**Records for this exercise:**

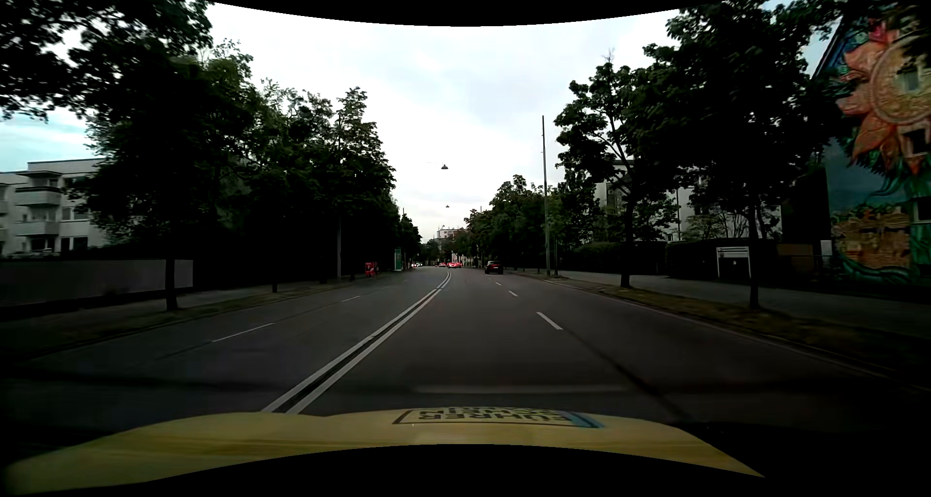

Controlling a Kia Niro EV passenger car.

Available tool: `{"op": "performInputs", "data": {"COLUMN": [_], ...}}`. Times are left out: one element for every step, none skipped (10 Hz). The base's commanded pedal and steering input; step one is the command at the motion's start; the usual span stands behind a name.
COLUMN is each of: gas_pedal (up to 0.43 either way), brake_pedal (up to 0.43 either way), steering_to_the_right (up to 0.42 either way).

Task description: Follow the waypoints while adhering to traffic rules and regulations

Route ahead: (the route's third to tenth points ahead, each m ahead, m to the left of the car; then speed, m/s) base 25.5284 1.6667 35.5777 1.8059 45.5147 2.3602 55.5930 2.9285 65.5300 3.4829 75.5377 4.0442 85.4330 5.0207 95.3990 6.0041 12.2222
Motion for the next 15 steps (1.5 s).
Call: {"op": "performInputs", "data": {"gas_pedal": [0.067,0.067,0.067,0.067,0.059,0.059,0.02,0.02,0.02,0.02,0.02,0.02,0.02,0.02,0.028], "brake_pedal": [0.0,0.0,0.0,0.0,0.0,0.0,0.0,0.0,0.0,0.0,0.0,0.0,0.0,0.0,0.0], "steering_to_the_right": [-0.005,-0.005,-0.005,-0.005,-0.005,-0.005,-0.006,-0.007,-0.008,-0.008,-0.008,-0.008,-0.008,-0.008,-0.008]}}
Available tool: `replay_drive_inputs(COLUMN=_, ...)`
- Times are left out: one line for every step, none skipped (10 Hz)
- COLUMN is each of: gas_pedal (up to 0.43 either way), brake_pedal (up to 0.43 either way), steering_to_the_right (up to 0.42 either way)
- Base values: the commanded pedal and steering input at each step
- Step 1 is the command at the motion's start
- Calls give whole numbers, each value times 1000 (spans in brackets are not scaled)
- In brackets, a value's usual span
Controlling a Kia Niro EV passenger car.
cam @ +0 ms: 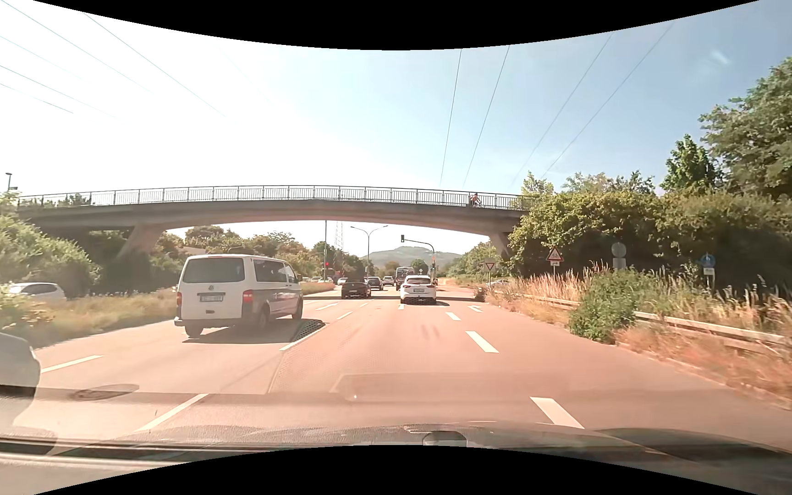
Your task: Follow the waypoints while adhering to traffic rules and regulations
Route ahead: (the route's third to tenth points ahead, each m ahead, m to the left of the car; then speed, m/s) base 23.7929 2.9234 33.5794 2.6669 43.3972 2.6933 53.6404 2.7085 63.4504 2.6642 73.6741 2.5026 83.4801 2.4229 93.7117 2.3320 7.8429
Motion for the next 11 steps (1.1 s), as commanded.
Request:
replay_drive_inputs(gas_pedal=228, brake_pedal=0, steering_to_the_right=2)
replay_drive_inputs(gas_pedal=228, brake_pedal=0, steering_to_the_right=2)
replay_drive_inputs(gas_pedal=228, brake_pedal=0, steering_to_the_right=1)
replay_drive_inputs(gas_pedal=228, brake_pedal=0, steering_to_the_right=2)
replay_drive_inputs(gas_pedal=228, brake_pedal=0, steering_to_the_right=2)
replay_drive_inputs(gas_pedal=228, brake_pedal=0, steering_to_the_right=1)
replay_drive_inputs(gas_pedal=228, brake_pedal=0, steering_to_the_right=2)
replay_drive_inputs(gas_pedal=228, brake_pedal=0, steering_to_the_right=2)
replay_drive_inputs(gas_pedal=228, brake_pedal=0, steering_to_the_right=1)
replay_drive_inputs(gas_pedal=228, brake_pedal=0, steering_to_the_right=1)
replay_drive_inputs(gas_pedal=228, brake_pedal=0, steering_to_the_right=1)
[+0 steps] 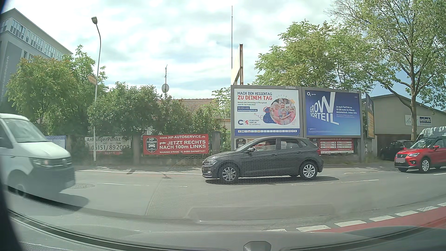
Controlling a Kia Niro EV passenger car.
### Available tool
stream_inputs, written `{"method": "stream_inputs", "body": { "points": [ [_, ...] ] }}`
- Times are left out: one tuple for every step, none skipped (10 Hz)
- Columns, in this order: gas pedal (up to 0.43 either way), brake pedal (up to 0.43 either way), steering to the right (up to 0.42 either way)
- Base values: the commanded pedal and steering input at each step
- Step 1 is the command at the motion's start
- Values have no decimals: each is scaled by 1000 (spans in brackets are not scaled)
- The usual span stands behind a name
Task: Follow the waypoints while adhering to traffic rules and regulations
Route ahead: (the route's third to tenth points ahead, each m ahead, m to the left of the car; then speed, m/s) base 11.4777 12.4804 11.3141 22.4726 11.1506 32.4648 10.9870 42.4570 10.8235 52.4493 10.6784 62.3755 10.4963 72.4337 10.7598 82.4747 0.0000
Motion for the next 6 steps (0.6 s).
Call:
{"method": "stream_inputs", "body": {
  "points": [
    [0, 287, -212],
    [0, 287, -212],
    [0, 287, -212],
    [0, 287, -212],
    [0, 287, -212],
    [0, 287, -212]
  ]
}}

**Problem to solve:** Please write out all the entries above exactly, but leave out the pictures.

**Exercise output:**
Controlling a Kia Niro EV passenger car.

Available tool: `{"op": "performInputs", "data": {"COLUMN": [_], ...}}`. Times are left out: one element for every step, none skipped (10 Hz). The base's commanded pedal and steering input; step one is the command at the motion's start; the usual span stands behind a name.
COLUMN is each of: gas_pedal (up to 0.43 either way), brake_pedal (up to 0.43 either way), steering_to_the_right (up to 0.42 either way).

Task description: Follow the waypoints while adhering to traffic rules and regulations

Route ahead: (the route's third to tenth points ahead, each m ahead, m to the left of the car; then speed, m/s) base 25.5284 1.6667 35.5777 1.8059 45.5147 2.3602 55.5930 2.9285 65.5300 3.4829 75.5377 4.0442 85.4330 5.0207 95.3990 6.0041 12.2222
Motion for the next 15 steps (1.5 s).
Call: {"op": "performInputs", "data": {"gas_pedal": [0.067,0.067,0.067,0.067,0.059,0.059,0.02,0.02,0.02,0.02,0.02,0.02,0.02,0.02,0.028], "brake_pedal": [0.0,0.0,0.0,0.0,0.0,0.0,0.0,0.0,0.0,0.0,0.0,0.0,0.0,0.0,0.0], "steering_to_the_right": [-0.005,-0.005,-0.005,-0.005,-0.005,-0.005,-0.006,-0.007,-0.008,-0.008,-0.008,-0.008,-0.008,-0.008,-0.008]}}
Available tool: `replay_drive_inputs(COLUMN=_, ...)`
- Times are left out: one line for every step, none skipped (10 Hz)
- COLUMN is each of: gas_pedal (up to 0.43 either way), brake_pedal (up to 0.43 either way), steering_to_the_right (up to 0.42 either way)
- Base values: the commanded pedal and steering input at each step
- Step 1 is the command at the motion's start
- Calls give whole numbers, each value times 1000 (spans in brackets are not scaled)
- In brackets, a value's usual span
Controlling a Kia Niro EV passenger car.
cam @ +0 ms: 
Your task: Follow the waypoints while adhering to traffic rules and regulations
Route ahead: (the route's third to tenth points ahead, each m ahead, m to the left of the car; then speed, m/s) base 23.7929 2.9234 33.5794 2.6669 43.3972 2.6933 53.6404 2.7085 63.4504 2.6642 73.6741 2.5026 83.4801 2.4229 93.7117 2.3320 7.8429
Motion for the next 11 steps (1.1 s), as commanded.
Request:
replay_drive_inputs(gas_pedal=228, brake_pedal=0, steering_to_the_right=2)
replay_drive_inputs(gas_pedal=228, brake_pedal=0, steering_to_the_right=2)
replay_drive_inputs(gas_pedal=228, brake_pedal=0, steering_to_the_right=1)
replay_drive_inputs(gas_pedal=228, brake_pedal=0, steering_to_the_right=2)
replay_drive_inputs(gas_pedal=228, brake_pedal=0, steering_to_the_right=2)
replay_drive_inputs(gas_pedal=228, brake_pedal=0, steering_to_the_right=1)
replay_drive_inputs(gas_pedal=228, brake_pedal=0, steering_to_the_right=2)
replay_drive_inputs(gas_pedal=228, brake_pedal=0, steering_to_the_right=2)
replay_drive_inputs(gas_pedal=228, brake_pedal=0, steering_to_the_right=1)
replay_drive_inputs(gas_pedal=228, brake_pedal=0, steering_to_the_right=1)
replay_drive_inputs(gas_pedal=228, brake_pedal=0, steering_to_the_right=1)
[+0 steps] 
Controlling a Kia Niro EV passenger car.
### Available tool
stream_inputs, written `{"method": "stream_inputs", "body": { "points": [ [_, ...] ] }}`
- Times are left out: one tuple for every step, none skipped (10 Hz)
- Columns, in this order: gas pedal (up to 0.43 either way), brake pedal (up to 0.43 either way), steering to the right (up to 0.42 either way)
- Base values: the commanded pedal and steering input at each step
- Step 1 is the command at the motion's start
- Values have no decimals: each is scaled by 1000 (spans in brackets are not scaled)
- The usual span stands behind a name
Task: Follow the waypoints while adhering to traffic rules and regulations
Route ahead: (the route's third to tenth points ahead, each m ahead, m to the left of the car; then speed, m/s) base 11.4777 12.4804 11.3141 22.4726 11.1506 32.4648 10.9870 42.4570 10.8235 52.4493 10.6784 62.3755 10.4963 72.4337 10.7598 82.4747 0.0000
Motion for the next 6 steps (0.6 s).
Call:
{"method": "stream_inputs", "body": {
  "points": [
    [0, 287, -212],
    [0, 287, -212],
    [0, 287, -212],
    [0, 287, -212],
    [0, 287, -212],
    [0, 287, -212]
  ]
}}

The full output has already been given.